В конце улицы Боливара был дрянной, дешевый бар с беспорядочно разбросанными столиками и оставленными где попало стульями. За одним из столиков обычно завтракал маленький жизнерадостный пенсионер, по прозвищу Коротышка. Официант, он же посудомойщик, величал пенсионера «доном», хотя Коротышка отроду не заказывал ничего дороже красного домашнего вина. Давай, парень, обслужи нас скоренько, мы спешим, крикнул Негр, как будто заведение ломилось от посетителей. Деметрио все еще казался задумчивым, но вовсе не грустным, как предположил его напарник, интересуясь причиной. Сегодня дело шло медленно, они отстали от графика почти на четверть часа, поэтому успели всего лишь выпить кофе с холодным молоком. На прощанье Коротышка помахал им старой газетой.

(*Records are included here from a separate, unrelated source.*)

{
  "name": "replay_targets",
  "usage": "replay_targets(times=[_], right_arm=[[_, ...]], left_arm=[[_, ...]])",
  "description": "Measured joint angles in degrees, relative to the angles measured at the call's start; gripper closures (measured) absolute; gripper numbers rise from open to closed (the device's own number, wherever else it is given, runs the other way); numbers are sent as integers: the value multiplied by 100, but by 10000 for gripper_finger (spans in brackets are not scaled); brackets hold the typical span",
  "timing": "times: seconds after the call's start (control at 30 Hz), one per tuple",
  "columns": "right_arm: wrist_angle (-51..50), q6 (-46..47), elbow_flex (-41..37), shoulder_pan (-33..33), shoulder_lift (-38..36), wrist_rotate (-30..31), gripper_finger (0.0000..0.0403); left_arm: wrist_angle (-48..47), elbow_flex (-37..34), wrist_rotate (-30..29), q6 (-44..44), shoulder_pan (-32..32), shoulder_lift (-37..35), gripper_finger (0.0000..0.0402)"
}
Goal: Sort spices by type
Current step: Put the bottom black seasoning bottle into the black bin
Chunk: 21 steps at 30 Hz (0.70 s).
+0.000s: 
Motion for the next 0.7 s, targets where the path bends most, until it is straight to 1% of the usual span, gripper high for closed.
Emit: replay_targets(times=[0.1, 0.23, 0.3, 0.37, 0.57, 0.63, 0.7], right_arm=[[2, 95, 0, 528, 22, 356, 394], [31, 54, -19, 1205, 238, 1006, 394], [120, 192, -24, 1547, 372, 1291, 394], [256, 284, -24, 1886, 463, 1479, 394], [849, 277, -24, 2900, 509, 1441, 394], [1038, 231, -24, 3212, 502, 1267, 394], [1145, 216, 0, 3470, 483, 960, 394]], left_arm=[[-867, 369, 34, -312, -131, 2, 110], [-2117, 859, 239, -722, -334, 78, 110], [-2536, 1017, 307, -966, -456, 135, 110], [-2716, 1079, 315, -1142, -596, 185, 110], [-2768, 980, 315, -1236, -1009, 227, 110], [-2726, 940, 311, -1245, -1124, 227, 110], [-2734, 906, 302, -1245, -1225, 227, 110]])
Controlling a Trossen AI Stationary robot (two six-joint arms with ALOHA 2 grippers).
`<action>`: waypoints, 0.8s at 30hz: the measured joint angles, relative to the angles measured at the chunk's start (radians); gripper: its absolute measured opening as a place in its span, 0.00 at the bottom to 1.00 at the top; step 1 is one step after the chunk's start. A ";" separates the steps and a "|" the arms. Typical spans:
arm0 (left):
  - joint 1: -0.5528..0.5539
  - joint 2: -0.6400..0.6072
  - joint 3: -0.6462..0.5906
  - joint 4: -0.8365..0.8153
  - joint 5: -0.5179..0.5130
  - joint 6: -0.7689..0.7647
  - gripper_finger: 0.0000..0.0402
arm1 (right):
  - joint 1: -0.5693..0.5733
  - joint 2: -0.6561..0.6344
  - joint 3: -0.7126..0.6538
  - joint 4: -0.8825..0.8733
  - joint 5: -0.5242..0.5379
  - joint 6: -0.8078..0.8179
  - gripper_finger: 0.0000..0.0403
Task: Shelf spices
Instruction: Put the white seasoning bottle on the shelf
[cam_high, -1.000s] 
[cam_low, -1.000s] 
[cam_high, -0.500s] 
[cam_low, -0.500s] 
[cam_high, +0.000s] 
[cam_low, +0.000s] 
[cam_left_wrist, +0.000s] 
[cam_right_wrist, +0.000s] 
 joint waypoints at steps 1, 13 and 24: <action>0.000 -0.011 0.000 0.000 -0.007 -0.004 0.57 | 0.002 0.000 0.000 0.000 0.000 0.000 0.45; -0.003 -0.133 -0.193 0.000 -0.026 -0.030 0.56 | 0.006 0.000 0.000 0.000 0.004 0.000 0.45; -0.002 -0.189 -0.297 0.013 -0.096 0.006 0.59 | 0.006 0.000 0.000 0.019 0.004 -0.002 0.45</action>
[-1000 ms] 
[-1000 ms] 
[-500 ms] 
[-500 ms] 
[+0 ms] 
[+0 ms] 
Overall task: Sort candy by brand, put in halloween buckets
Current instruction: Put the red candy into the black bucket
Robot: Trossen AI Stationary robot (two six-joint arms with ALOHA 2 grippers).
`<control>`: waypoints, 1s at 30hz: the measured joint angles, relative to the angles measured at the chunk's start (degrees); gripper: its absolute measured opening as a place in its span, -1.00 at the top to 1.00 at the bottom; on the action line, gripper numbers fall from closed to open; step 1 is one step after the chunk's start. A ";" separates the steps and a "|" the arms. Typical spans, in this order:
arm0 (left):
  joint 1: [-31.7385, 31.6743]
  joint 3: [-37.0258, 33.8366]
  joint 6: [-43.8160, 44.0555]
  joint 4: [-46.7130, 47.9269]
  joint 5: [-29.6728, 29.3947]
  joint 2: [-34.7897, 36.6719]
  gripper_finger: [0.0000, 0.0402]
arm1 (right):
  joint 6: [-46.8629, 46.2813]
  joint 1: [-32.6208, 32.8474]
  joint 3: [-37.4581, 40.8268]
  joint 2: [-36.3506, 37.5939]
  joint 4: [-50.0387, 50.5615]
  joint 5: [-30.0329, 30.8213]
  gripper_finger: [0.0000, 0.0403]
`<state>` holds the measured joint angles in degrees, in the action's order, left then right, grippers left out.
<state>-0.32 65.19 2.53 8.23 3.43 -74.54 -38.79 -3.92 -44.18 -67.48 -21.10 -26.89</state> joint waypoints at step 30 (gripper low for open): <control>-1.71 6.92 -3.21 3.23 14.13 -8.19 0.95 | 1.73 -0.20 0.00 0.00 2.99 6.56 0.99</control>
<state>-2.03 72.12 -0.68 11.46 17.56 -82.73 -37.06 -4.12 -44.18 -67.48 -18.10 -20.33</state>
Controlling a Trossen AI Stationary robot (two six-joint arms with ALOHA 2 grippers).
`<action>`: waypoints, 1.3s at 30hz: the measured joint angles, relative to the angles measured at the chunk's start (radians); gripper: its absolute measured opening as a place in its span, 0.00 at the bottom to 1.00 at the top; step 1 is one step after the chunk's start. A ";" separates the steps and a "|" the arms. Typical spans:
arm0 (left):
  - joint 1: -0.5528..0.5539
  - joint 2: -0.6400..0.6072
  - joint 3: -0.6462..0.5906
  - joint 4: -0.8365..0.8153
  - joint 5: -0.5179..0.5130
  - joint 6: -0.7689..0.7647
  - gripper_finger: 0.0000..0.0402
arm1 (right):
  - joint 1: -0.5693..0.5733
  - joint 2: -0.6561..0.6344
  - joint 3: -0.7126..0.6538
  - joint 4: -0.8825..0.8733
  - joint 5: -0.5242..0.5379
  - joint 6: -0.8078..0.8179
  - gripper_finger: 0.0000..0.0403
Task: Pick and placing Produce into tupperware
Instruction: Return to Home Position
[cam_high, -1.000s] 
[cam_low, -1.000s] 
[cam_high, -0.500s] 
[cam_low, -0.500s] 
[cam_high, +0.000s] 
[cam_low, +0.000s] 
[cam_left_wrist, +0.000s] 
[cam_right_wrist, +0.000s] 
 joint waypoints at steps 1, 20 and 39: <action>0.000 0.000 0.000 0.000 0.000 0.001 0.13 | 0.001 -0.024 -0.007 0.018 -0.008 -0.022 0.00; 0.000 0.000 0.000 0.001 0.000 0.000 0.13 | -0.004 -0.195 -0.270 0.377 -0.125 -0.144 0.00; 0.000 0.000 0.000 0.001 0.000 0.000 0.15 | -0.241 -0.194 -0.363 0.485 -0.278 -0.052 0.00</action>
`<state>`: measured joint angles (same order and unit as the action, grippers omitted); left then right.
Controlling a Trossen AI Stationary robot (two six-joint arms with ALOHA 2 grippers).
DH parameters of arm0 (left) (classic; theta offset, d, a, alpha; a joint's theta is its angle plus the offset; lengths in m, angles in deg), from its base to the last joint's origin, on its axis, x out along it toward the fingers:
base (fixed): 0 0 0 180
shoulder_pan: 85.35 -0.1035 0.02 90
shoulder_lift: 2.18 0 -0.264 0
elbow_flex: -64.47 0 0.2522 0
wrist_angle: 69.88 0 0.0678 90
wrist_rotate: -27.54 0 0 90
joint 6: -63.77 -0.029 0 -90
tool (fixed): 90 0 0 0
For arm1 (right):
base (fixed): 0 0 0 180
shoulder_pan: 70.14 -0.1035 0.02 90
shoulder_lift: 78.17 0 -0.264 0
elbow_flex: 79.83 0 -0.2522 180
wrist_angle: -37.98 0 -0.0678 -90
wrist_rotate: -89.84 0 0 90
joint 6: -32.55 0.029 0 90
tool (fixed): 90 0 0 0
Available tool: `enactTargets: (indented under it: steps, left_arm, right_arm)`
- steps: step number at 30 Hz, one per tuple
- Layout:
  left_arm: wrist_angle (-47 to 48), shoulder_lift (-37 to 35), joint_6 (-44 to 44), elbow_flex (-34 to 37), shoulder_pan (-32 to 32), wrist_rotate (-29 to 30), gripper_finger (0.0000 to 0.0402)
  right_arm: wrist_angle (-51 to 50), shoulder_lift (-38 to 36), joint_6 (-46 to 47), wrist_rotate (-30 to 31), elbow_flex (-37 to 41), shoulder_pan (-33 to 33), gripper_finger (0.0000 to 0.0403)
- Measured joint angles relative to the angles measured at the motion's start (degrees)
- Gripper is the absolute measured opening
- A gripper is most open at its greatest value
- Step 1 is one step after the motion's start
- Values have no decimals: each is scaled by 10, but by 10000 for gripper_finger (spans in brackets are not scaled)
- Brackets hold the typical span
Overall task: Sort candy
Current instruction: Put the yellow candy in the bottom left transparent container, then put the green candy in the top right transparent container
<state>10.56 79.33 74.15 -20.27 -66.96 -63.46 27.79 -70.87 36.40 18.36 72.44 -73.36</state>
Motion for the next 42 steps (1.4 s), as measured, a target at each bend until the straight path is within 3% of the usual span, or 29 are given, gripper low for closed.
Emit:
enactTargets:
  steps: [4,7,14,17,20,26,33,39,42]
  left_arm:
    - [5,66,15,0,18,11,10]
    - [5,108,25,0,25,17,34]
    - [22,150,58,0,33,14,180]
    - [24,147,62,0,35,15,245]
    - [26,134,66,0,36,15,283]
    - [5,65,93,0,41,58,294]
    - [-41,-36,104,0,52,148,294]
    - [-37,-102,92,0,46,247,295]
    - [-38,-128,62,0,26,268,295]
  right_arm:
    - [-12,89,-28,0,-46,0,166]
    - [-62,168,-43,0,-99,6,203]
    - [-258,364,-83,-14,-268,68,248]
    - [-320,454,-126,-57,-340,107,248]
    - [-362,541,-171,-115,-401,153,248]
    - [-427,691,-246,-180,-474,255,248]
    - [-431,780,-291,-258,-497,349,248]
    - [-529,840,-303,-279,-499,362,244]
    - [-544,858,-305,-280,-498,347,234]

Закончить маршрут вовремя удалось только благодаря расторопности Негра. Деметрио сидел за рулем и чувствовал, что втягивается в утренний ритм; без перчаток ему полегчало, пальцы снова становились пальцами и снова ощущали такую привычную кожицу предметов. Он посмотрел в зеркало заднего вида на Негра — тот хватал по несколько пакетов сразу, немного рисуясь, как жонглер в цирке. Деметрио добродушно понаблюдал за ним, улыбнулся и поехал дальше, чувствуя, что на душе стало легче, почти легко. Они возвращались на свалку, чтобы разгрузить машину. Потом Негр сломя голову помчится на другую работу и придет домой только к ночи, чтобы побыть с женой и увидеть, как растут два его сына. Деметрио, снимавший убогую квартирку в Чакарите[1], наоборот, после обеда спал до вечера. Около восьми он вставал, ел, что придется, некоторое время рассеянно стоял у окна и наблюдал за машинами, представляя себе, что они двигаются сами по себе, или выбирал невысокую плоскую крышу, мысленно перелетал на нее, растягивался на спине, глядел в прохладное небо, в звездную бездну и отдыхал, и так, пока не надоест — тогда он принимался за дело.

III

Старая пустошь была покрыта бесчисленными красными цветами, каждый — своего оттенка. Рядом с густой травой в мощном полуденном свете все обретало мягкость шелковистого флага. По одну сторону, не очень близко к домишке, покоилось озеро. Его равномерный блеск простирался до самой горной гряды. Гор почти не было видно, лишь смутные очертания вершин, гигантских пальцев, направленных в пространство, — они указывали людям, какой путь для них непреодолим. Домишко был обыкновенный, в классическом альпийском стиле, с двумя узкими окнами не совсем правильной формы. Две кошки играли, царапаясь и ласкаясь, сливаясь в разноцветный клубок. Кажется, только кора на стволах, очень древняя, свидетельствовала о времени, которое пролегло между обилием вечной воды и обилием цветов, умирающих не утратив своей красоты.

вернуться

1

Район Буэнос-Айреса, известен прежде всего 95-гектарным национальным кладбищем Ла-Чакарита, крупнейшим в Аргентине. (Здесь и далее — прим. перев.).